0

My flask API needs to handle large files (multiple Gb). However, i don't need the complete file. I just need the first n lines of the file, so uploading the entire file is just a bottleneck for my API.

Currently, i am using the FileField from flask_wtf.file.

I am using a code similar to this one:

@app.route('/home')
def home():

    form = get_File_Field()
    if form.validate_on_submit():

        huge_file = form.file.data
        name = secure_filename(huge_file.filename)
        huge_file.save(path)

The get_File_Field() contains the FileField from flask_wtf.

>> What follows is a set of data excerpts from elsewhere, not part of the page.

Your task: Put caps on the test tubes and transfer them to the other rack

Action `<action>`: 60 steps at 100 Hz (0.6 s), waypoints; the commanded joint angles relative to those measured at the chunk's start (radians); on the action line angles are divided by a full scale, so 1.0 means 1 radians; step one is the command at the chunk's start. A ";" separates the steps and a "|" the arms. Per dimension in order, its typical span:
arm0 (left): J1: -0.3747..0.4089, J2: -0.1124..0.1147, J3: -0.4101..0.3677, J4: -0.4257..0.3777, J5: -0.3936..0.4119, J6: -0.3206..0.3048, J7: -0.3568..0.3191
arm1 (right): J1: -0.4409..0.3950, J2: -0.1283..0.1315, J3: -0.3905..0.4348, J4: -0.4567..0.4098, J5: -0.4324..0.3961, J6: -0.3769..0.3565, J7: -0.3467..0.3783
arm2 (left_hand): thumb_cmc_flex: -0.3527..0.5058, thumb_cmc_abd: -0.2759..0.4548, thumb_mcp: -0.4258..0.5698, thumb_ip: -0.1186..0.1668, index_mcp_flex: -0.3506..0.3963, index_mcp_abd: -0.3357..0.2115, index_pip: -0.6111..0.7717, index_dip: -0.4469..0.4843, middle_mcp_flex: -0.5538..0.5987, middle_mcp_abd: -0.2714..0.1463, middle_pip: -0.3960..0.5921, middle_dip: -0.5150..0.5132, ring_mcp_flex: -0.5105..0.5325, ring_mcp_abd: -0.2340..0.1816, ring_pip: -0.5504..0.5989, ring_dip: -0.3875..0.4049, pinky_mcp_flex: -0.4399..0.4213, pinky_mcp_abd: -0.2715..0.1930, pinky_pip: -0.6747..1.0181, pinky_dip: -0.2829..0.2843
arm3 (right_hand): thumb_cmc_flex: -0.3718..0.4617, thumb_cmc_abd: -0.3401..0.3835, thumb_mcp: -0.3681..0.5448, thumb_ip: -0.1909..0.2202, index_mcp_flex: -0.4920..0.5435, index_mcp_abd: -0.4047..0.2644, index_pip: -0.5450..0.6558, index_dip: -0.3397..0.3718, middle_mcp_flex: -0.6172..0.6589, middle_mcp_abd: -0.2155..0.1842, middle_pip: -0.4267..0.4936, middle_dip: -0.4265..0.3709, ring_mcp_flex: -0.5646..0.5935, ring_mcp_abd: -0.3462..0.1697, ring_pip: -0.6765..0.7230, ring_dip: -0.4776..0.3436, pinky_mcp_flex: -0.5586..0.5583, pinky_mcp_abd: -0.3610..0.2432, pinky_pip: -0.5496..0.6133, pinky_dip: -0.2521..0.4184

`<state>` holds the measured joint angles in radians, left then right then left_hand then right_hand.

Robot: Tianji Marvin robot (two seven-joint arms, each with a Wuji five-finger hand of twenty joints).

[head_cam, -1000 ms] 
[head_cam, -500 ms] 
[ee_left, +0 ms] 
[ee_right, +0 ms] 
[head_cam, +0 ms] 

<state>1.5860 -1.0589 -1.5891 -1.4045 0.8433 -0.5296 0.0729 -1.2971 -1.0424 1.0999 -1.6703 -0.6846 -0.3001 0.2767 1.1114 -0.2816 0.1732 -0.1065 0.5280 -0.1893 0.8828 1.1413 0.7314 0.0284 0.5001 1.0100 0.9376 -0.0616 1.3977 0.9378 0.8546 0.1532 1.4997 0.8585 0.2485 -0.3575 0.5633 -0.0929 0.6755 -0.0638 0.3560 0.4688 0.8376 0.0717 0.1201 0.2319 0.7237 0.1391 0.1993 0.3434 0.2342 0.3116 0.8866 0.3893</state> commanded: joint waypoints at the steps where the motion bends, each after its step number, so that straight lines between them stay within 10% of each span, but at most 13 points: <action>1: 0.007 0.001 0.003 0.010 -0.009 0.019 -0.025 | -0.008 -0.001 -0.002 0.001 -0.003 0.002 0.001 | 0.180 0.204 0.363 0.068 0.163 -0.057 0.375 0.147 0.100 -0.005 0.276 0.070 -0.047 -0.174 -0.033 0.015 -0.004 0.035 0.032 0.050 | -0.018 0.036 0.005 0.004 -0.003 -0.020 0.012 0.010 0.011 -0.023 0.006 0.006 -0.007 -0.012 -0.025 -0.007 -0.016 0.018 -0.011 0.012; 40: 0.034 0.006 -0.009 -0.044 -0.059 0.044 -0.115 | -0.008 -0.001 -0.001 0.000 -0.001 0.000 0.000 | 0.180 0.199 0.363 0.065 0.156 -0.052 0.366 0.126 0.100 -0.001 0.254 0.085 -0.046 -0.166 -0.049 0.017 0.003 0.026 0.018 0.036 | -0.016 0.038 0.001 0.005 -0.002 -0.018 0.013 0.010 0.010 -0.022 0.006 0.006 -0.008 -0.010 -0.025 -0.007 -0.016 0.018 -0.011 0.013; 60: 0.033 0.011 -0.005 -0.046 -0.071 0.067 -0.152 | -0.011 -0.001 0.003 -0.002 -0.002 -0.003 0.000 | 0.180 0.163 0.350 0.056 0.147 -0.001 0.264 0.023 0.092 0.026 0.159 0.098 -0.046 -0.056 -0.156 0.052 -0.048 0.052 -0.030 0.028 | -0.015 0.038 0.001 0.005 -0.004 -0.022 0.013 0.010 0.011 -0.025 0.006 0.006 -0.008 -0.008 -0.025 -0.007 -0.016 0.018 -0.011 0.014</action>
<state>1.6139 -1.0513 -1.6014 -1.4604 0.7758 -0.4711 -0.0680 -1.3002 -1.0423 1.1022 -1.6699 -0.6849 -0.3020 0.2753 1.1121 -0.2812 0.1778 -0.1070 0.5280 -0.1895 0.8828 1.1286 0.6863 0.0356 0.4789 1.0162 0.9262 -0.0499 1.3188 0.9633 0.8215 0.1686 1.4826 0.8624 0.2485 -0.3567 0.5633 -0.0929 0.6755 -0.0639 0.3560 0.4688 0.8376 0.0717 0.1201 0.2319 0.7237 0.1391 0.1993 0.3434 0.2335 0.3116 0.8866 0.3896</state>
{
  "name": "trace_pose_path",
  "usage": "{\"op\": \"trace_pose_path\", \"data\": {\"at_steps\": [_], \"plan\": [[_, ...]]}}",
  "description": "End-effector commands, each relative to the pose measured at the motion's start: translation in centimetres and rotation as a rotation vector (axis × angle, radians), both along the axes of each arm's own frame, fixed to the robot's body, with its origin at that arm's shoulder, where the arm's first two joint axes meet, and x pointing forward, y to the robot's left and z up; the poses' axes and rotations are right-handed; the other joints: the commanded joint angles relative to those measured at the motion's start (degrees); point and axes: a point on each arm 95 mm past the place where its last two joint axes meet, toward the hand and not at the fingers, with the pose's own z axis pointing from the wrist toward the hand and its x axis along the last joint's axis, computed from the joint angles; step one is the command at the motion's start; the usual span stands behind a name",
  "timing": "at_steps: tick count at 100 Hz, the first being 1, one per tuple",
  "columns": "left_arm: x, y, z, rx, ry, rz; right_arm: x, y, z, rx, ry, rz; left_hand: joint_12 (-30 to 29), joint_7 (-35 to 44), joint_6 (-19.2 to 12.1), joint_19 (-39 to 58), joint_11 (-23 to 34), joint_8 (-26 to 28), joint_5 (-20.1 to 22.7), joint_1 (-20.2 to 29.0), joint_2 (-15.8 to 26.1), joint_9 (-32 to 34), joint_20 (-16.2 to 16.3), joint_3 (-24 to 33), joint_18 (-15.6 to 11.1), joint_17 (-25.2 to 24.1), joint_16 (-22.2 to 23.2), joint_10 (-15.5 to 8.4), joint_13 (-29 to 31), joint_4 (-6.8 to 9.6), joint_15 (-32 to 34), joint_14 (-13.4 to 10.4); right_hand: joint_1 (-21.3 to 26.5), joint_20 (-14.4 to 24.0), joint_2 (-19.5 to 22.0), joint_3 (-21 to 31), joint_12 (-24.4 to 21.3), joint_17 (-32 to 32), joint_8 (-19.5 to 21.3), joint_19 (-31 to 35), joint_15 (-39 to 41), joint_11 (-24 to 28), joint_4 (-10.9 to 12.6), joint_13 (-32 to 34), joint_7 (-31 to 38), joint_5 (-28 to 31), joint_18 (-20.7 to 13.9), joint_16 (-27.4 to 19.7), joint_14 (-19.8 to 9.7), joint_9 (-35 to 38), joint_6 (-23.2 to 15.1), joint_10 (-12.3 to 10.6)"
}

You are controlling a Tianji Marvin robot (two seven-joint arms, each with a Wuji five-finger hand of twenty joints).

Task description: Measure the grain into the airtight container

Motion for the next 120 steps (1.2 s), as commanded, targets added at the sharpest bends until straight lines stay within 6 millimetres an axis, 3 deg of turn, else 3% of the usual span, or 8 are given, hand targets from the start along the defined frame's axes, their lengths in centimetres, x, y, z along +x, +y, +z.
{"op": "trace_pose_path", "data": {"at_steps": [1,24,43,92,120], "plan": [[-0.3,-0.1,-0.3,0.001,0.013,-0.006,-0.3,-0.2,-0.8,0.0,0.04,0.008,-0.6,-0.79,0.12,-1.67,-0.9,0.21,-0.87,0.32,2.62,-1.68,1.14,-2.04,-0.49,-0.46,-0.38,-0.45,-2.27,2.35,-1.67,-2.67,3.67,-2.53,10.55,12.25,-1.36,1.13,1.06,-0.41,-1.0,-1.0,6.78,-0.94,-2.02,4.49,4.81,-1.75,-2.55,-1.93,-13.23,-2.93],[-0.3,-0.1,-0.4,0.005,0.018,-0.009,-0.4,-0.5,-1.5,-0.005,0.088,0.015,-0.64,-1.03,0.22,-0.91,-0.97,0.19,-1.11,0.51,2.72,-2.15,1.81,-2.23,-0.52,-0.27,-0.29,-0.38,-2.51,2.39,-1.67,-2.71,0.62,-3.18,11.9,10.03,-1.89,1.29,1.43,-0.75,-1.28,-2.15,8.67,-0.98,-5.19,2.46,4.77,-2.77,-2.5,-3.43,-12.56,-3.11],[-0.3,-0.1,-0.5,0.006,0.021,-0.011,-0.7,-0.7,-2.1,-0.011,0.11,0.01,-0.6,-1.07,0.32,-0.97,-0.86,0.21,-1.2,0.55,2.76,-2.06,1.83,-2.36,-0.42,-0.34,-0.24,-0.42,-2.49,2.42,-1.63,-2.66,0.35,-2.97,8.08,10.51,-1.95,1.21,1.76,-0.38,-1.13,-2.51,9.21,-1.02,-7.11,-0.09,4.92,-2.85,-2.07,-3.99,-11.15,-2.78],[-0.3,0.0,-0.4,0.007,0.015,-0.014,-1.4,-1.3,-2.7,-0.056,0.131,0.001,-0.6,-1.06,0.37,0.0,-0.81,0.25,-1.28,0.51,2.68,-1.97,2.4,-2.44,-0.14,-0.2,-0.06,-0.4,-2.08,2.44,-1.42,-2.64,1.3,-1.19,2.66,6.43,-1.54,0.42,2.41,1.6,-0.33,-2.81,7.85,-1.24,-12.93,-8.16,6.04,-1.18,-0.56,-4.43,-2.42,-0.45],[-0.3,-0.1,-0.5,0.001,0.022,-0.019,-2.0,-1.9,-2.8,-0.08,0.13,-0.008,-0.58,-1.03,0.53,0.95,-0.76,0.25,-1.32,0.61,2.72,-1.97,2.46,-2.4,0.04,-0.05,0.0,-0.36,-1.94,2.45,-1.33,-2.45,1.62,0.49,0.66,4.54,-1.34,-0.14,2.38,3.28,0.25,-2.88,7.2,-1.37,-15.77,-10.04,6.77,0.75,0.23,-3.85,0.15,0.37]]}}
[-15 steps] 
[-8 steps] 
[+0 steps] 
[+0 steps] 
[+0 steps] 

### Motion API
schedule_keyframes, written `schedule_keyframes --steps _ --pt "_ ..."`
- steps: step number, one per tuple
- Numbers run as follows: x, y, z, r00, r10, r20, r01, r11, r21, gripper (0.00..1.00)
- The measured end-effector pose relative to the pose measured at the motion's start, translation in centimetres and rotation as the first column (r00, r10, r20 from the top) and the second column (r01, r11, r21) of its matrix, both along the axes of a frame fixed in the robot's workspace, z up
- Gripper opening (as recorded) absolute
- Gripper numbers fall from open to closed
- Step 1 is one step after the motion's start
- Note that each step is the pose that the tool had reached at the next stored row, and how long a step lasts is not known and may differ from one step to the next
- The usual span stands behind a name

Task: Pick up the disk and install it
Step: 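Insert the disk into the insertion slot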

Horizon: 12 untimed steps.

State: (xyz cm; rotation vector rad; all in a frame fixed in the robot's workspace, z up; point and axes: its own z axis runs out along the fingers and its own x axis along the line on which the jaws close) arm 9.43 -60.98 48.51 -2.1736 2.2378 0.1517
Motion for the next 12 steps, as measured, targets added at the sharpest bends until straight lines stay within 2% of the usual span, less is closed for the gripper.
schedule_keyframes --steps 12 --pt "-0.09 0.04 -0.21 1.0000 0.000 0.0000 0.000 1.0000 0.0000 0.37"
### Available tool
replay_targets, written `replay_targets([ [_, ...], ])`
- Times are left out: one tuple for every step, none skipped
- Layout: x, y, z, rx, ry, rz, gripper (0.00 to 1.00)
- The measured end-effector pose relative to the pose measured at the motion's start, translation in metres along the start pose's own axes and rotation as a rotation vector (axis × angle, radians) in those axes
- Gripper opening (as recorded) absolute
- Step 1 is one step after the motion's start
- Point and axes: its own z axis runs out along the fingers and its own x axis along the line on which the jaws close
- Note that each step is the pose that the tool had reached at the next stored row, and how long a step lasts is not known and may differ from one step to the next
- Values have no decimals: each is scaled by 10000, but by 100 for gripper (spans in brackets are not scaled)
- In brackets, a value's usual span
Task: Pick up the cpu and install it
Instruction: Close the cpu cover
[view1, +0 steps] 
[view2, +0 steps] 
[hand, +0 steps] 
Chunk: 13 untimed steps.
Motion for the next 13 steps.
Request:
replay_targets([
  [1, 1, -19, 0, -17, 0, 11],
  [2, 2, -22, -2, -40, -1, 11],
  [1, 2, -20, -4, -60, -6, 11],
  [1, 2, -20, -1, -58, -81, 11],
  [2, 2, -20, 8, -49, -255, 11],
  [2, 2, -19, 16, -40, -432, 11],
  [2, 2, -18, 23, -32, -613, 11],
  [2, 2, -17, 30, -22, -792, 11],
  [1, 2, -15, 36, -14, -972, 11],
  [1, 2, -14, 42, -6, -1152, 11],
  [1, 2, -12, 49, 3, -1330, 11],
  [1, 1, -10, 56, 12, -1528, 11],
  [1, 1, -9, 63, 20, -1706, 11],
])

Is there a way to just upload n lines and then stop the upload?

B.abyface
  • 9
  • 4

2 Answers2

0

What you want to do, conceptually, is pass the task to the background so that the site returns a 200 response and the uploading continues. Often, you would create a task id so that the user can return to a URL and see if the file has finished uploading, processing, etc. The most common way this is achieved is with a task scheduler that stores data in third-party software such as RabbitMQ or redis. Celery is a very commonly used Python library for such scheduling.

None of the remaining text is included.